Input data
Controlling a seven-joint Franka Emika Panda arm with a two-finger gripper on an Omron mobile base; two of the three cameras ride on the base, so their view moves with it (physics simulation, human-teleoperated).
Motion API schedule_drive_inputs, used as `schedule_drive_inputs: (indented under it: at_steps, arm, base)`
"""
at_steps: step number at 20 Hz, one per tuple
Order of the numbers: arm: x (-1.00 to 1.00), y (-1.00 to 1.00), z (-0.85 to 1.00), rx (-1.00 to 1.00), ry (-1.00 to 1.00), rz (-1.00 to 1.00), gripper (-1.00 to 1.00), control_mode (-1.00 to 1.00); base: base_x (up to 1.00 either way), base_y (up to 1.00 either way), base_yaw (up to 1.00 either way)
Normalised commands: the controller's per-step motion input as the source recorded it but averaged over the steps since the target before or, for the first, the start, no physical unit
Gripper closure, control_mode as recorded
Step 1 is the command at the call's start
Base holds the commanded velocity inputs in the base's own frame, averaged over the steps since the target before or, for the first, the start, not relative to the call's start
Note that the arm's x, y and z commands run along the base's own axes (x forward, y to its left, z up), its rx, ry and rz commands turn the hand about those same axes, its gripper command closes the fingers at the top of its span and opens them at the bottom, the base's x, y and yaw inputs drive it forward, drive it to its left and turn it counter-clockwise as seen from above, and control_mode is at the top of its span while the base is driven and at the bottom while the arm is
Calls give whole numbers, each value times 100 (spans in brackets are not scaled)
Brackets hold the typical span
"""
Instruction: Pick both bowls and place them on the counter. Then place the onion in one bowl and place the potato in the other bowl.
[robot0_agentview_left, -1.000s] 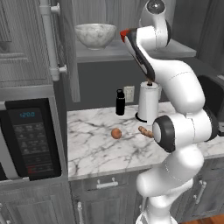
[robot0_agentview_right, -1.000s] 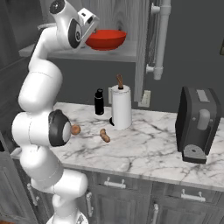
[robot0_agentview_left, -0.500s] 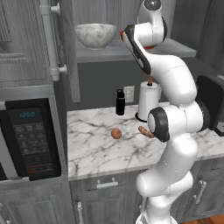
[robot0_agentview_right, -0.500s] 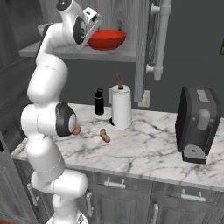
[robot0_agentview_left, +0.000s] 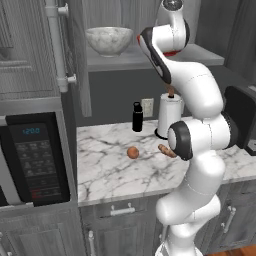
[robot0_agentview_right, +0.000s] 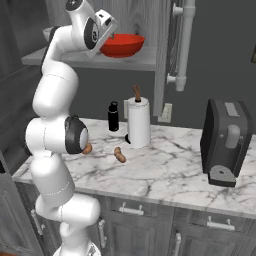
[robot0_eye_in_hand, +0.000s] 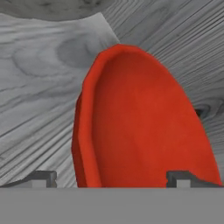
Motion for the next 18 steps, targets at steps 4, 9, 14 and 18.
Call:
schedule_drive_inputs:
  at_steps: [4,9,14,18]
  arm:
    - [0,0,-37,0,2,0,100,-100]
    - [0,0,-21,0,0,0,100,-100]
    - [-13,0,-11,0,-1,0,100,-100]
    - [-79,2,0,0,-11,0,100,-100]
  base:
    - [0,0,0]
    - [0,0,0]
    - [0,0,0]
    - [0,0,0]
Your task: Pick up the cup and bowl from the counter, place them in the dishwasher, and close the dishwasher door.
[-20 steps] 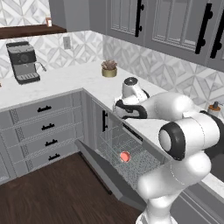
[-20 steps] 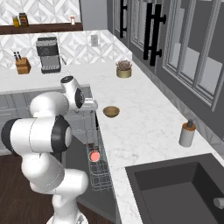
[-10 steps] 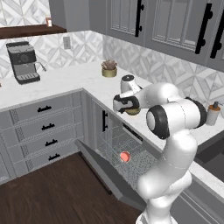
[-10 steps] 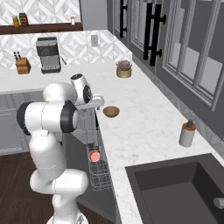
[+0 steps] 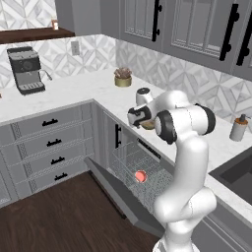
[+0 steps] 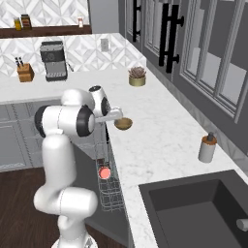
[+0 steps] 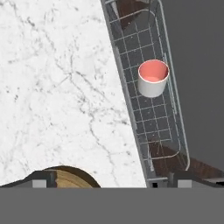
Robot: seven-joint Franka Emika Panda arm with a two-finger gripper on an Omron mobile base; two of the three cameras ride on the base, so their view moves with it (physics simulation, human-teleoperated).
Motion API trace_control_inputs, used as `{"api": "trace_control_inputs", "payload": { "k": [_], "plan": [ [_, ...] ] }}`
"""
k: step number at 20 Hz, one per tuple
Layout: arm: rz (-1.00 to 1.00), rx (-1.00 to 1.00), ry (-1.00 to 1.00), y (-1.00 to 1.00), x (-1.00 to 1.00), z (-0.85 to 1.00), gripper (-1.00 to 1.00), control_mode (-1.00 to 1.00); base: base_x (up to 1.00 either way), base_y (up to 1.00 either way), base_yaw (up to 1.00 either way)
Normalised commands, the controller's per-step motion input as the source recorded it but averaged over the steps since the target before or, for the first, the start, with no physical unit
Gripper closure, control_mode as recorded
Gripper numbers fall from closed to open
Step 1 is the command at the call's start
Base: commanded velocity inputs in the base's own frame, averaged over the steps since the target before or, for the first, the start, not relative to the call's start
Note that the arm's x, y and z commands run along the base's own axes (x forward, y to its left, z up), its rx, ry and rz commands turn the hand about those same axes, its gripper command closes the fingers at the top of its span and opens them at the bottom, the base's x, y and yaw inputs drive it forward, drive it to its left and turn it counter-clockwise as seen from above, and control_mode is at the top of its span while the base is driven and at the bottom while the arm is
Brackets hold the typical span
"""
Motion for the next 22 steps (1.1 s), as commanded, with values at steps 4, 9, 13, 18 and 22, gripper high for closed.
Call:
{"api": "trace_control_inputs", "payload": {
  "k": [4,9,13,18,22],
  "plan": [
    [0.00,0.00,0.04,-0.20,0.60,-0.28,-1.00,-1.00,0.00,0.00,0.00],
    [0.00,0.00,0.04,-0.09,0.56,-0.28,-1.00,-1.00,0.00,0.00,0.00],
    [0.00,0.00,0.07,-0.06,0.50,-0.37,-1.00,-1.00,0.00,0.00,0.00],
    [0.00,0.00,0.03,0.00,0.36,-0.29,-1.00,-1.00,0.00,0.00,0.00],
    [0.00,-0.02,0.01,0.00,0.16,-0.33,1.00,-1.00,0.00,0.00,0.00]
  ]
}}
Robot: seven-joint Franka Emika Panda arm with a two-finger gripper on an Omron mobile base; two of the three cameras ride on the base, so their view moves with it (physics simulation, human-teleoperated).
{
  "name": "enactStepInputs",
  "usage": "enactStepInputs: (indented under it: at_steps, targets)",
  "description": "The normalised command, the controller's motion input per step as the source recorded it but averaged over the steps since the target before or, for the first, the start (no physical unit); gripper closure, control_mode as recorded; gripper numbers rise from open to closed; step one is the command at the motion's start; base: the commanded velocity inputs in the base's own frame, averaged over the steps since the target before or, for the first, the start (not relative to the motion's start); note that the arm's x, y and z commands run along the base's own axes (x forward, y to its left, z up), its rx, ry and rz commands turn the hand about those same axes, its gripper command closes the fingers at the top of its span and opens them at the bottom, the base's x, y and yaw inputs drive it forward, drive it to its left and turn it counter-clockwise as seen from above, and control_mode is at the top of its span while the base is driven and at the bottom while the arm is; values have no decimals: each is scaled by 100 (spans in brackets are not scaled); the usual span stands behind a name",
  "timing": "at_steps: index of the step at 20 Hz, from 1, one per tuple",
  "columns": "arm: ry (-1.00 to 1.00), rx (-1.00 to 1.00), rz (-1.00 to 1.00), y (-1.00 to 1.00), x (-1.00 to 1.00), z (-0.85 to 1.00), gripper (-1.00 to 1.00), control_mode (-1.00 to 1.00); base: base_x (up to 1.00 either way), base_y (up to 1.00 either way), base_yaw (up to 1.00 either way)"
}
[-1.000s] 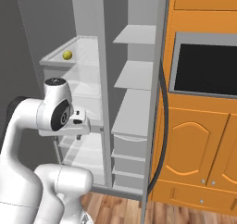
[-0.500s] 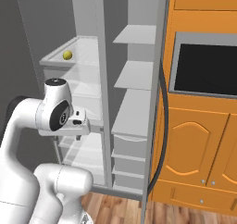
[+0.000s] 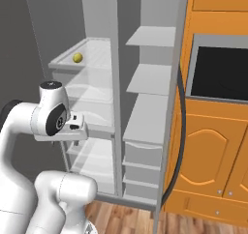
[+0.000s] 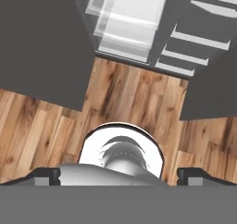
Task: Retrieve a lemon from the fridge and place it on the cutting board with the fish.
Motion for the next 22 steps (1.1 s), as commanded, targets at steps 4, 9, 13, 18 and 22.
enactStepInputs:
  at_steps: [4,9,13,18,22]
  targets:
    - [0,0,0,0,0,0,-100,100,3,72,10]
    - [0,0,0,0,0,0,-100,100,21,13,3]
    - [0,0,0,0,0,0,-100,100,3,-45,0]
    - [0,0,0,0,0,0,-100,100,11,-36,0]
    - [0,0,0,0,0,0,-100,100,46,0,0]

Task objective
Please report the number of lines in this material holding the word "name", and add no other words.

Exercise response
2